Gerard JP van Westen: oktober 2011

(I am seeing about 5-10 views a day on the Pipeline Pilot pages, please be so kind to acknowledge / cite my blog when you use these tools and guides)

Why would we want such a thing?
During the time I have been using PP, I found it inconvenient that there was no component to calculate the correlation coëfficient between two properties present in the data stream (for instance when performing external validation of a model).

Therefore I have written a component to do just that. One of the features I find useful is the option to include both an upper and lower error margin line. Allowing a quick visual inspection of your model reliability.

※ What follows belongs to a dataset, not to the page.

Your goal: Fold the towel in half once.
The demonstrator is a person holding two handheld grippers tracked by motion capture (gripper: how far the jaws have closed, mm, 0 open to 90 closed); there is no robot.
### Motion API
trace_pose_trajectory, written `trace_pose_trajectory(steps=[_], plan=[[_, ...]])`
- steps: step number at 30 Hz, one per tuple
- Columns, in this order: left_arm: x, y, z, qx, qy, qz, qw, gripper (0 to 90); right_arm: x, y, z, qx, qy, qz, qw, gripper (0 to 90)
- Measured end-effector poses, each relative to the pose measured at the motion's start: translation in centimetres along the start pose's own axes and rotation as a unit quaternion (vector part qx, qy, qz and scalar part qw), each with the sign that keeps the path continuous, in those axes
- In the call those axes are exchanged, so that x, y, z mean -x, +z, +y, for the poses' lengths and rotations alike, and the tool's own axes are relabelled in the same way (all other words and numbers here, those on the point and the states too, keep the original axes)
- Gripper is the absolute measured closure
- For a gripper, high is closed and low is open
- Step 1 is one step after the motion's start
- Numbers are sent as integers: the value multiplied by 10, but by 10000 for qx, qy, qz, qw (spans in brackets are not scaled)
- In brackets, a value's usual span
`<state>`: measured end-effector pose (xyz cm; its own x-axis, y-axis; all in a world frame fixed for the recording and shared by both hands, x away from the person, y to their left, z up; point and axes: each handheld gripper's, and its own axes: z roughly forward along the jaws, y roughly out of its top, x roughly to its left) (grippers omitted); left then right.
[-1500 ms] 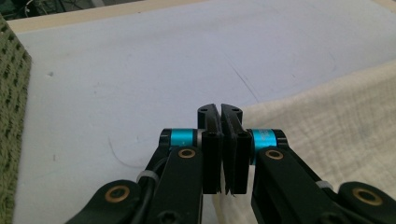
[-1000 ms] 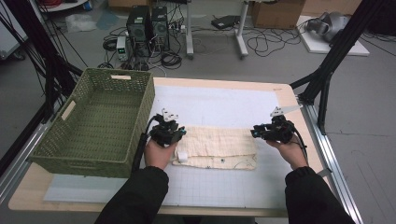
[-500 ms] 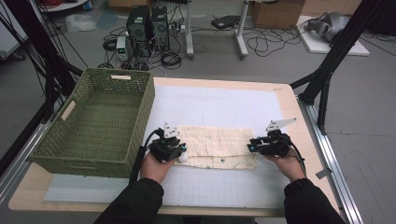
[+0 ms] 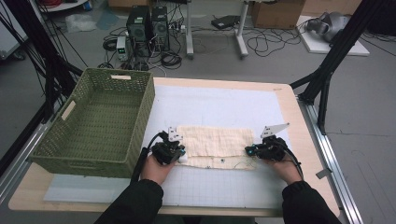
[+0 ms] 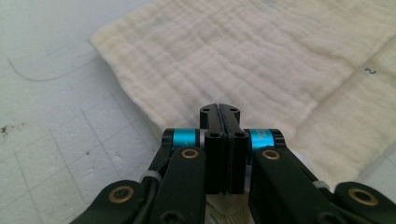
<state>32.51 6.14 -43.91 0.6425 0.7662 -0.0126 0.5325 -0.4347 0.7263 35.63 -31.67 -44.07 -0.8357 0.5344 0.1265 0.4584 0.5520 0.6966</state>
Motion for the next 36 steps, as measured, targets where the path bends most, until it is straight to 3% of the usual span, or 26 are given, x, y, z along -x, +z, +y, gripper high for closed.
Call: trace_pose_trajectory(steps=[17,27,32,36], plan=[[-7,-19,4,415,-296,-102,9986,889,-5,-17,6,280,-1,-27,9996,884],[-7,-16,4,332,-301,-86,9990,887,-5,-16,8,340,73,80,9994,883],[-12,-21,6,573,-569,-114,9967,887,-10,-24,11,435,22,63,9990,883],[-13,-24,7,591,-550,-107,9967,885,-12,-27,12,446,-21,58,9990,883]])
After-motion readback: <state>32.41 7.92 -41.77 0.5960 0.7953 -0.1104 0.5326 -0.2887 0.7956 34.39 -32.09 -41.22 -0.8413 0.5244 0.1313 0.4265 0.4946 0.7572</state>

While in the latest version (8.5) there is a component called "Regression Model Evaluation Viewer" which calculates an RMSE and R², this component has some downsides.

The component calculates the modeled values internally, so it cannot be used to calculate the correlation between two sets of values obtained from external sources.
The component only calculates the R² and RMSE, while for a proper evaluation R₀² and k-slope are also required.

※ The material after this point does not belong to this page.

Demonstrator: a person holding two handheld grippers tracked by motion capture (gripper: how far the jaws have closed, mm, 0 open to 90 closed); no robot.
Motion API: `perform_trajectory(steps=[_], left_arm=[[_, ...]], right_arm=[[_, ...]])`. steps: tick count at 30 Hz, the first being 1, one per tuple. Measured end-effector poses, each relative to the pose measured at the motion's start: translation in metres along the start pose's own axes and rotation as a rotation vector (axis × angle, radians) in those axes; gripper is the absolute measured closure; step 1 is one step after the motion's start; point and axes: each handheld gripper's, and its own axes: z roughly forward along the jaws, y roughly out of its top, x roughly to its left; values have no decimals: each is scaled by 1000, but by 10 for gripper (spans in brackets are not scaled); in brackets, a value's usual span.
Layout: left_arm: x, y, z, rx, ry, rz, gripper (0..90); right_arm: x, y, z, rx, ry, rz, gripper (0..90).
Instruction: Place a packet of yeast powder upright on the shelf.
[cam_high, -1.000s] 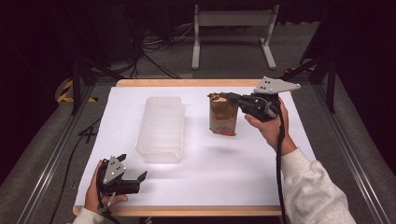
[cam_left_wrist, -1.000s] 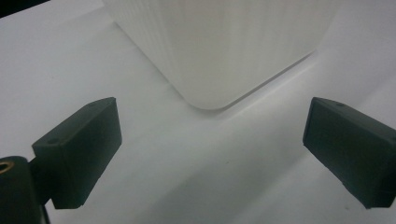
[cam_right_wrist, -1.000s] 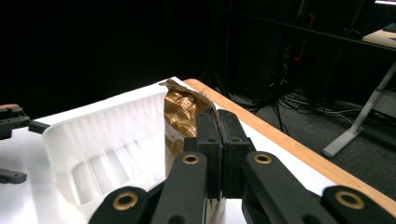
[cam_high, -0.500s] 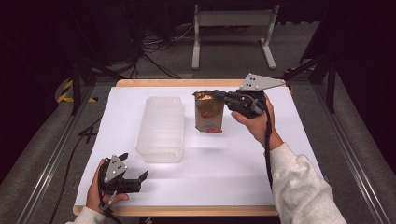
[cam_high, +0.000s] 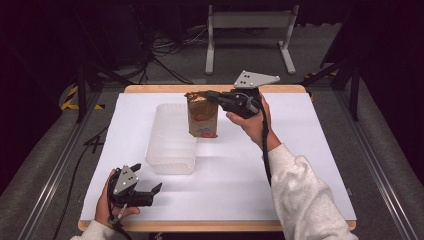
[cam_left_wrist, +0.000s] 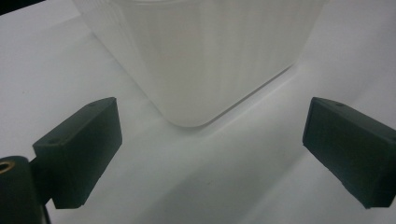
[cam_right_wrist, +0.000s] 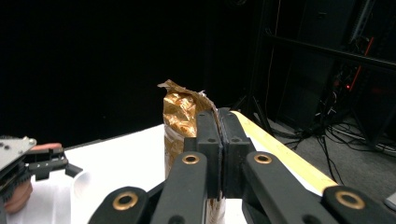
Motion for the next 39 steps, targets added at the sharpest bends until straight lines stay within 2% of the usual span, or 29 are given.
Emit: perform_trajectory(steps=[5, 7, 16, 29, 39], left_arm=[[0, 0, 1, 8, 1, 5, 55], [0, 0, 1, 7, 5, 8, 55], [0, 0, 1, 7, 7, 11, 55], [-2, 0, 1, 13, 5, 12, 55], [-1, -1, 1, 14, 2, 18, 55]], right_arm=[[10, 4, 9, 4, 11, -14, 888], [14, 5, 14, -1, 28, 0, 888], [36, 11, 32, -5, 79, -15, 888], [57, 10, 38, 0, 146, -20, 887], [67, 2, 50, 39, 160, -37, 886]])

My component is on my website and compatible with PP 8.5 and up, it can be found

here.

It has been tested up to a maximum of approx. 20,000 records and works fine. In addition the parameters that are also calculated in the 'Regression Model Evaluation Viewer' and 'R-statistics fit plots' are identical.

So what does it do?
The component calculates correlation parameters according to Tropsha (2010) ¹ between two properties present in the stream. These properties are defined as 'Activity' (Y-values) and 'Model' (X-values). These have to be present in the stream and therefore need to be pre-calculated in the case of a model. In addition, a scatter plot containing all values is output. Both the parameters and the plot are output as reporting items.

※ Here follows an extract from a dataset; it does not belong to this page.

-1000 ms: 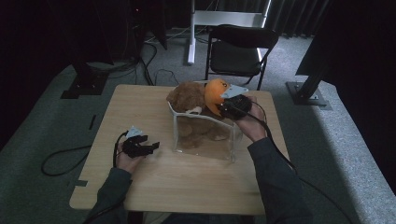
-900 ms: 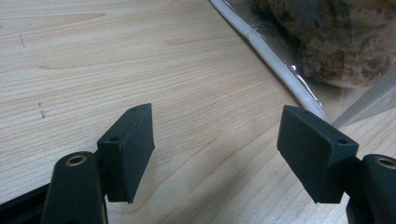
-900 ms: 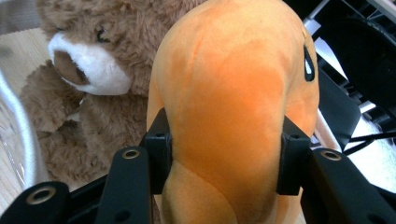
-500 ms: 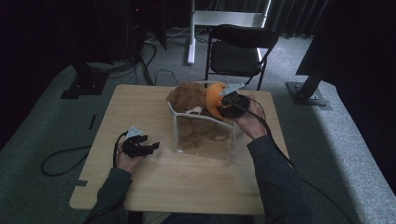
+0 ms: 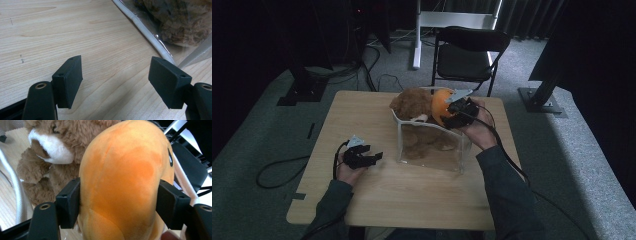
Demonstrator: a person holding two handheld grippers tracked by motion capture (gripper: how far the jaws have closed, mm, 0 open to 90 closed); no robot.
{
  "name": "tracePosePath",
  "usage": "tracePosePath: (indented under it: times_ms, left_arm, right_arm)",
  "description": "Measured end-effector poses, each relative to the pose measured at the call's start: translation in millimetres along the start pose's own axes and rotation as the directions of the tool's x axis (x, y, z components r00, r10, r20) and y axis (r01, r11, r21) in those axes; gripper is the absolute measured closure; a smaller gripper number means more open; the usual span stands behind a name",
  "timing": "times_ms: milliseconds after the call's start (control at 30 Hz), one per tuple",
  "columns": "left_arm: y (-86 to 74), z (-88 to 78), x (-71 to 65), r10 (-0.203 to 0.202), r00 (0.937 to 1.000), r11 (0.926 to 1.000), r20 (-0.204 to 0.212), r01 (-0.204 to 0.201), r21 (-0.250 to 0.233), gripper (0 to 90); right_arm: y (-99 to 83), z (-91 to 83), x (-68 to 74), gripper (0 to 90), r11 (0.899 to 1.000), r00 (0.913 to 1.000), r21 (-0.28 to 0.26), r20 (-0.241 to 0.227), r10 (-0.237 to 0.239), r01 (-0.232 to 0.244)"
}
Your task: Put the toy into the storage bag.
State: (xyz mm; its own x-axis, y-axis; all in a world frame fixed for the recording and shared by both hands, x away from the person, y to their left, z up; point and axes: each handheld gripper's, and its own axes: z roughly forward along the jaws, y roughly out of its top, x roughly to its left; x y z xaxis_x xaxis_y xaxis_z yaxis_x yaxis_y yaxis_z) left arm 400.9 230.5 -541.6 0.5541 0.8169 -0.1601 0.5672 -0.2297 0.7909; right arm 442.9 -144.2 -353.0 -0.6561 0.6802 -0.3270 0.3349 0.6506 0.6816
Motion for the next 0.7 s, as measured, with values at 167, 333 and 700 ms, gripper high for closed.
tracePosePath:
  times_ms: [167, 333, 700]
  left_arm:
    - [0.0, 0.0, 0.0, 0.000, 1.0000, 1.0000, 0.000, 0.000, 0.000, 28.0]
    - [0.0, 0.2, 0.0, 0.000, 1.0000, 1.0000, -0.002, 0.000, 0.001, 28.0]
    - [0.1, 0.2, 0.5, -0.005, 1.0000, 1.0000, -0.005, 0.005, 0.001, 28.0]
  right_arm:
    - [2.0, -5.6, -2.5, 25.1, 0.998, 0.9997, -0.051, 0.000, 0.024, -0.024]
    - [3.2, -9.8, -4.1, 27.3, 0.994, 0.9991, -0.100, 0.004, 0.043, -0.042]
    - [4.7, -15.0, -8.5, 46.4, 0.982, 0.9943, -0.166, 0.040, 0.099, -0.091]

The following values are calculated:

RMS Error (RMSE)
R² (R2)
R₀² (R2_zero)
R₀²' (R2_zero_acc)
k-Slope (Slope_K)
k-Slope ' (Slope_K_acc)
% Difference between R² and R₀² (Perc_Diff_R2_with_R2_zero)
% Difference between R² and R₀²' (Perc_Diff_R2_with_R2_zero_acc)
Absolute difference between R₀² and R₀²' ( Absolute_diff_R2_zero_and_R2_zero_acc)

Additional Settings:

Under 'Plot Parameters' variables for the x-y scatter plot can be defined. Furthermore the range of the upper and lower error lines can be set (default 0.5 from the line of unity).
- 'Auto_range'; when set to 'True' the scale of the axis is automatically defined to the scale of the data. Alternatively; when set to 'False' (default), a range can be entered manually for 'Activity' (y-value) and 'Model' (x-value)(Default is 2.0 - 12.0).
- 'Uncertainty' defines the margin between the line of unity and the uncertainty lines (default 0.5 units away from line of unity).
- If 'Uncertainty_in_plot' is set to 'True' (default) then two lines indicating a lower and upper error line are drawn in the plot.
If 'Output_Records' is set to 'True' all values are output unchanged to the 'Fail' port while the plot and correlation parameters are output to the 'Pass' port.

The examples are made in the example protocol "08 Calculate logP using the R_logP_SVM Model" , listed under Examples/R Statistics/Learning and Clustering/R Learn Models...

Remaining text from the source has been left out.